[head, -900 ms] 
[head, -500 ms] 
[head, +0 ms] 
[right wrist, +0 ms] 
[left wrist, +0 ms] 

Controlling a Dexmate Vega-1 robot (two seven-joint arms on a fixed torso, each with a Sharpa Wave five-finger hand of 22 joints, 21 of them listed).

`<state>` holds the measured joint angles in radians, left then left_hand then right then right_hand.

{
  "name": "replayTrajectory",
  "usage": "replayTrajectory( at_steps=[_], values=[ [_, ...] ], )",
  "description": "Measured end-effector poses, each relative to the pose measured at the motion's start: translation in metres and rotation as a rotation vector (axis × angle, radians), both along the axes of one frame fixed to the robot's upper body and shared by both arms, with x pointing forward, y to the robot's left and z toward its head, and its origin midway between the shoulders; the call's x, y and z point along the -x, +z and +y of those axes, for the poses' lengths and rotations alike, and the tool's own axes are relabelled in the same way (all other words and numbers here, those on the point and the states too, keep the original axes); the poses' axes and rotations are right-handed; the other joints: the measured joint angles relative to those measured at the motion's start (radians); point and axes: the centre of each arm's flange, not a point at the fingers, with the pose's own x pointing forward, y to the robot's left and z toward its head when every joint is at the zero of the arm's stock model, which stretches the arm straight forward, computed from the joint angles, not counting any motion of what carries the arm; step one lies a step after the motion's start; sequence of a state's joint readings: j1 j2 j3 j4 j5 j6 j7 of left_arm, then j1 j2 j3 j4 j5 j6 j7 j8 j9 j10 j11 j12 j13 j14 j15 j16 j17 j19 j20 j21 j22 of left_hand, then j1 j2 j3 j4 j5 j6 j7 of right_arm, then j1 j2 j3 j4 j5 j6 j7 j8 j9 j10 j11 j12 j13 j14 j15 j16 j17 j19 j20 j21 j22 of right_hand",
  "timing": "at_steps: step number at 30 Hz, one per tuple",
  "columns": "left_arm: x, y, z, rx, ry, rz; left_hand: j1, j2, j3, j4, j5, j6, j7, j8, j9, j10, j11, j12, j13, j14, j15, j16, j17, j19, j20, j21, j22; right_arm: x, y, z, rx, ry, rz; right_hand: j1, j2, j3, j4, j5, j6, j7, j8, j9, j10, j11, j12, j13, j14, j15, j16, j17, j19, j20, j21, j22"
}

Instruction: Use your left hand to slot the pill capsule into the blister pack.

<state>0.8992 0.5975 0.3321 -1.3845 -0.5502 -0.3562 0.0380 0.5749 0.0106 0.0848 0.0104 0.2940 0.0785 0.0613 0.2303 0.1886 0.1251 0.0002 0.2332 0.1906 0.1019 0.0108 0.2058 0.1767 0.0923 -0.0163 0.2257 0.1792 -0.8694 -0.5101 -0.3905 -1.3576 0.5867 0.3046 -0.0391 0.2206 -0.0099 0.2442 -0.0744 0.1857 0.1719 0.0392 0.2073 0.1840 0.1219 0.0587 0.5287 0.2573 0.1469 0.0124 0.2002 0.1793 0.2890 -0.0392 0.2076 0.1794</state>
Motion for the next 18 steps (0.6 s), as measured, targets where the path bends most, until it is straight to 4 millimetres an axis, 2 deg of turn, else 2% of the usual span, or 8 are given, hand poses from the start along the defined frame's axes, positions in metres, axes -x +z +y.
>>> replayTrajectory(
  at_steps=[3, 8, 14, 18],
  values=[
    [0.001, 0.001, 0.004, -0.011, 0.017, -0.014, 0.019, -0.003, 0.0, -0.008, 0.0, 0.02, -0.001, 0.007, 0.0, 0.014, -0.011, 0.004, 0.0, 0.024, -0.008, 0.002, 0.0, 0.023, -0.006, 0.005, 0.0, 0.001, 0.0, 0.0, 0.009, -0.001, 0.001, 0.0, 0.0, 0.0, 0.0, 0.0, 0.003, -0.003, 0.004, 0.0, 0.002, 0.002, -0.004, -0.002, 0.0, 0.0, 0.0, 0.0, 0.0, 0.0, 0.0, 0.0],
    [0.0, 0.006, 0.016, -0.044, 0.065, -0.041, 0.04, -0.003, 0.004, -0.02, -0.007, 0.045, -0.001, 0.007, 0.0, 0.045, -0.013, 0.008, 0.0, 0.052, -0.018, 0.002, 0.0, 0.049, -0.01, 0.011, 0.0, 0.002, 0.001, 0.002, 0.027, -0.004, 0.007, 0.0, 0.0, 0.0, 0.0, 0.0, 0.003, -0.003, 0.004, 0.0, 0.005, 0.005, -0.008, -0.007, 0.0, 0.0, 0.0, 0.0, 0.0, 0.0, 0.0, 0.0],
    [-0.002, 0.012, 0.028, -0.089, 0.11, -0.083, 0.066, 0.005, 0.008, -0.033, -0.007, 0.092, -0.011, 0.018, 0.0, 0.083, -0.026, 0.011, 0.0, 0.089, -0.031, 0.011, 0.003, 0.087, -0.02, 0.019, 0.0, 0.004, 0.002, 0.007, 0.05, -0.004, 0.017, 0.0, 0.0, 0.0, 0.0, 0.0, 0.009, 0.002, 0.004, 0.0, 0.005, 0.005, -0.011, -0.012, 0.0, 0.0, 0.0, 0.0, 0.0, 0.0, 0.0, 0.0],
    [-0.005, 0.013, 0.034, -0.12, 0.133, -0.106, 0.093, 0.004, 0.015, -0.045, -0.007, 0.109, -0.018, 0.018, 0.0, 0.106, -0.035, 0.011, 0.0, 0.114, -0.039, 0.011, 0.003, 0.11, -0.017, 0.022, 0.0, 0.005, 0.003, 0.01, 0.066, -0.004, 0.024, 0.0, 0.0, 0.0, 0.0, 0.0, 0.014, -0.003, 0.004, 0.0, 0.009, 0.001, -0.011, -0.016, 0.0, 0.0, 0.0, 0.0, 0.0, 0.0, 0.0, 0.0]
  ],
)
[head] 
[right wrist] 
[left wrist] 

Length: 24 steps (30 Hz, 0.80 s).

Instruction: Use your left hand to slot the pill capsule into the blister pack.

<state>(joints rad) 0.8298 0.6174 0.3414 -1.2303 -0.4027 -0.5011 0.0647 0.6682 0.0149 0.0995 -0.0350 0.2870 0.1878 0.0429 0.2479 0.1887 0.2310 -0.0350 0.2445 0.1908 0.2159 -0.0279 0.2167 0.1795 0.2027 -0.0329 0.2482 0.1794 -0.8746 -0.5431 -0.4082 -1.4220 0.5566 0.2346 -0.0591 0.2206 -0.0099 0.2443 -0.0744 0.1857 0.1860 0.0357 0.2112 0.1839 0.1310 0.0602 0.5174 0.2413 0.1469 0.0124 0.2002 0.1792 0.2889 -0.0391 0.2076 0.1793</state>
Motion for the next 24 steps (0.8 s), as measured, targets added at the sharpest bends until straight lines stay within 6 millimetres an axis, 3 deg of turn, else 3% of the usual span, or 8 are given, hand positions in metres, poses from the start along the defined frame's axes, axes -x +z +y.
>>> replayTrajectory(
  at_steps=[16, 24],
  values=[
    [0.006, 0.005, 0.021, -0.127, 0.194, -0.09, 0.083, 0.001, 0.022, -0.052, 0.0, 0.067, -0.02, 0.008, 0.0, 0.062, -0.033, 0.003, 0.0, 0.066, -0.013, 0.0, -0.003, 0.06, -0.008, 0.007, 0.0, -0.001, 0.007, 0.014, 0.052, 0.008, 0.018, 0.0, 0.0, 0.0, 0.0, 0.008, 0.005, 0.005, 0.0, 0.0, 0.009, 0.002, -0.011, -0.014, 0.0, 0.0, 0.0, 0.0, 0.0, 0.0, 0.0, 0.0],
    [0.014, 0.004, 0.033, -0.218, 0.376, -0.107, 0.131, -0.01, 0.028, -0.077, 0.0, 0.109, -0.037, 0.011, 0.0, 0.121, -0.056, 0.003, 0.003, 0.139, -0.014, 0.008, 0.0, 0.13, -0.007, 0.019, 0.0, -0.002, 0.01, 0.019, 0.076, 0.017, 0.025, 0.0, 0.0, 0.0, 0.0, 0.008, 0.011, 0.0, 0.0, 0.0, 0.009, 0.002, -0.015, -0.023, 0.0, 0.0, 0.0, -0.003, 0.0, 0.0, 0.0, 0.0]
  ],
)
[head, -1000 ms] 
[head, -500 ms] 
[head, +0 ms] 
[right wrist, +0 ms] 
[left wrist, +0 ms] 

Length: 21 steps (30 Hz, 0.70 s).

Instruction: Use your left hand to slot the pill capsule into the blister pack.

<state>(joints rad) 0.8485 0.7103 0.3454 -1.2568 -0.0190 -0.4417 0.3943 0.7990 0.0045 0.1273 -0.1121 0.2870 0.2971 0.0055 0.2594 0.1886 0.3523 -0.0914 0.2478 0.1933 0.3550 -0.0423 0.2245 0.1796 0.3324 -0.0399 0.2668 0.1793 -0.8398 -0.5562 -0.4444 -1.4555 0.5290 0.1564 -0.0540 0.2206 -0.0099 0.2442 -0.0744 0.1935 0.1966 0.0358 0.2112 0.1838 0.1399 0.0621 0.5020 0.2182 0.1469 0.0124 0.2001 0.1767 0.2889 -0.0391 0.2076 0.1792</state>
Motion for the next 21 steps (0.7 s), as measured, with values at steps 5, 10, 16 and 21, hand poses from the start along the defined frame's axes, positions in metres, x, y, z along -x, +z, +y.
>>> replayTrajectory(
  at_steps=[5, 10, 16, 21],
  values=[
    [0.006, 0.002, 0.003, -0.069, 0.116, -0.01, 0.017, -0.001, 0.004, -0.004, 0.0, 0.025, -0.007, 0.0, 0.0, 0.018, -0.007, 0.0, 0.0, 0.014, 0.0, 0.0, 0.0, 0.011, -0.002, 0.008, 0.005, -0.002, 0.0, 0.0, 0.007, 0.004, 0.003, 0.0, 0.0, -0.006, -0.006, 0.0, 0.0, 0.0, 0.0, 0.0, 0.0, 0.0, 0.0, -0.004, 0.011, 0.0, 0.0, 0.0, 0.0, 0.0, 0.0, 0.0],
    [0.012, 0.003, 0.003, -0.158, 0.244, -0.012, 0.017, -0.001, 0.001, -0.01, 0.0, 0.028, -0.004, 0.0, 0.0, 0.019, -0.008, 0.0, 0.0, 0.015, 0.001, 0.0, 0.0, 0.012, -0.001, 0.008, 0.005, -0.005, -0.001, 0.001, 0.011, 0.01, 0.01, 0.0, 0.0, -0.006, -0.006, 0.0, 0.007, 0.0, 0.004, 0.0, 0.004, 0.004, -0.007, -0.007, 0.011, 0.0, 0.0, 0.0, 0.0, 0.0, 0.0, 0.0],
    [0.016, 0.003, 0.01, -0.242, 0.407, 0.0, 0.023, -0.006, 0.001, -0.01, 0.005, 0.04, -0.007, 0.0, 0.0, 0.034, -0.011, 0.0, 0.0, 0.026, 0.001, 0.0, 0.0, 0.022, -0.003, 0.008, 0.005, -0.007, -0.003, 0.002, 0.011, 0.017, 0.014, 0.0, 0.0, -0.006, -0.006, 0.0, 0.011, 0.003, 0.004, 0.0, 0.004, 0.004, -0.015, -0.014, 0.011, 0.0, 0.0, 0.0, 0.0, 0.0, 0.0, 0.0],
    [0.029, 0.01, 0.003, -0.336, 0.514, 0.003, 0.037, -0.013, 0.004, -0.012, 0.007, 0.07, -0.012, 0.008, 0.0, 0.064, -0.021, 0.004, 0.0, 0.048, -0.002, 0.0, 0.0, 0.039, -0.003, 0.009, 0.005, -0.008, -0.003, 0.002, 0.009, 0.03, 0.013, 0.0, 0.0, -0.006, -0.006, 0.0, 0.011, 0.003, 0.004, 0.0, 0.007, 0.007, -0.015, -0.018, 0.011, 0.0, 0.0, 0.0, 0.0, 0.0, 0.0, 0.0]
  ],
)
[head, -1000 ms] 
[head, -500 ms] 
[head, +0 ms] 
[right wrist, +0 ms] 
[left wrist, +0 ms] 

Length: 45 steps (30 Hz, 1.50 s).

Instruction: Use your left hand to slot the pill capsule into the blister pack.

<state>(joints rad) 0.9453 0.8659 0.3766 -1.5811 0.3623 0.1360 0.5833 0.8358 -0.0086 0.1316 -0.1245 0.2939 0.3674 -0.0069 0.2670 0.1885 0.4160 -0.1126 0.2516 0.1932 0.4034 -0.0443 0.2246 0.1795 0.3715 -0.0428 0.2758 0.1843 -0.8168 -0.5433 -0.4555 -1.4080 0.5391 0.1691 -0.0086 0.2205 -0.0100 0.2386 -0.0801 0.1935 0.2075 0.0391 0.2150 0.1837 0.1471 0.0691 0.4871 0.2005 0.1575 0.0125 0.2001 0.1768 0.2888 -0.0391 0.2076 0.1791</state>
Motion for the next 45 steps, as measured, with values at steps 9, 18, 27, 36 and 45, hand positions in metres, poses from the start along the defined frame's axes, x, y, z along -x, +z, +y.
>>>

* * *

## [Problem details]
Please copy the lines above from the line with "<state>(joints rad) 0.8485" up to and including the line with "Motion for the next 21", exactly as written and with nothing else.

## [Result]
<state>(joints rad) 0.8485 0.7103 0.3454 -1.2568 -0.0190 -0.4417 0.3943 0.7990 0.0045 0.1273 -0.1121 0.2870 0.2971 0.0055 0.2594 0.1886 0.3523 -0.0914 0.2478 0.1933 0.3550 -0.0423 0.2245 0.1796 0.3324 -0.0399 0.2668 0.1793 -0.8398 -0.5562 -0.4444 -1.4555 0.5290 0.1564 -0.0540 0.2206 -0.0099 0.2442 -0.0744 0.1935 0.1966 0.0358 0.2112 0.1838 0.1399 0.0621 0.5020 0.2182 0.1469 0.0124 0.2001 0.1767 0.2889 -0.0391 0.2076 0.1792</state>
Motion for the next 21 steps (0.7 s), as measured, with values at steps 5, 10, 16 and 21, hand poses from the start along the defined frame's axes, positions in metres, x, y, z along -x, +z, +y.

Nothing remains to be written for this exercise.